Supplied material:
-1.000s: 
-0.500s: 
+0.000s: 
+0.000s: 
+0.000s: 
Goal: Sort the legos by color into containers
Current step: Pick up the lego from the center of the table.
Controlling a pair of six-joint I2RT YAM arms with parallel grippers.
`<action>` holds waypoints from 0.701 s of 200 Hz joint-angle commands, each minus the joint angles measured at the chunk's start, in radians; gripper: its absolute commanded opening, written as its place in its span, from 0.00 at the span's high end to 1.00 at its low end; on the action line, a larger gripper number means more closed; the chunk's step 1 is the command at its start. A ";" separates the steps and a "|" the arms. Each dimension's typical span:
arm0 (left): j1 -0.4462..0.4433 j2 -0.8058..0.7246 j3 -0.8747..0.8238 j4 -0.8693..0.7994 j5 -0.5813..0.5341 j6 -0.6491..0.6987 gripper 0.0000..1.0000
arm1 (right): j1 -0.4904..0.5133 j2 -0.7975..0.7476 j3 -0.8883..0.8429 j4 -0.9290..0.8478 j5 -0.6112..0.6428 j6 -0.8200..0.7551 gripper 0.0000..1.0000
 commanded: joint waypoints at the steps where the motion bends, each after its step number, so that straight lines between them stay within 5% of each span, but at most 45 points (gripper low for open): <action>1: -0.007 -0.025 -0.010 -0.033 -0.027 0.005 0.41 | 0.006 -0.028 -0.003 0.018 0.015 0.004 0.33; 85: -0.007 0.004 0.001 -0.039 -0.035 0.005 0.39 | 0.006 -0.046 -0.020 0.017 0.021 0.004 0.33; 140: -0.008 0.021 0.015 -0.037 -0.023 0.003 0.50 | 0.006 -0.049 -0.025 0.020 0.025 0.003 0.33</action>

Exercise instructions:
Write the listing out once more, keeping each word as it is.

Answer area:
-1.000s: 
-0.500s: 
+0.000s: 
+0.000s: 
+0.000s: 
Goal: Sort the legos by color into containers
Current step: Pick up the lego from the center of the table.
Controlling a pair of six-joint I2RT YAM arms with parallel grippers.
`<action>` holds waypoints from 0.701 s of 200 Hz joint-angle commands, each minus the joint angles measured at the chunk's start, in radians; gripper: its absolute commanded opening, written as its place in its span, from 0.00 at the span's high end to 1.00 at its low end; on the action line, a larger gripper number means more closed; the chunk's step 1 is the command at its start. A ";" separates the steps and a "|" the arms. Each dimension's typical span:
arm0 (left): j1 -0.4462..0.4433 j2 -0.8058..0.7246 j3 -0.8747..0.8238 j4 -0.8693..0.7994 j5 -0.5813..0.5341 j6 -0.6491..0.6987 gripper 0.0000..1.0000
arm1 (right): j1 -0.4904..0.5133 j2 -0.7975..0.7476 j3 -0.8883..0.8429 j4 -0.9290..0.8478 j5 -0.6112..0.6428 j6 -0.8200..0.7551 gripper 0.0000..1.0000
 commanded: joint waypoints at the steps where the motion bends, each after its step number, so that straight lines between them stay within 5% of each span, but at most 45 points (gripper low for open): <action>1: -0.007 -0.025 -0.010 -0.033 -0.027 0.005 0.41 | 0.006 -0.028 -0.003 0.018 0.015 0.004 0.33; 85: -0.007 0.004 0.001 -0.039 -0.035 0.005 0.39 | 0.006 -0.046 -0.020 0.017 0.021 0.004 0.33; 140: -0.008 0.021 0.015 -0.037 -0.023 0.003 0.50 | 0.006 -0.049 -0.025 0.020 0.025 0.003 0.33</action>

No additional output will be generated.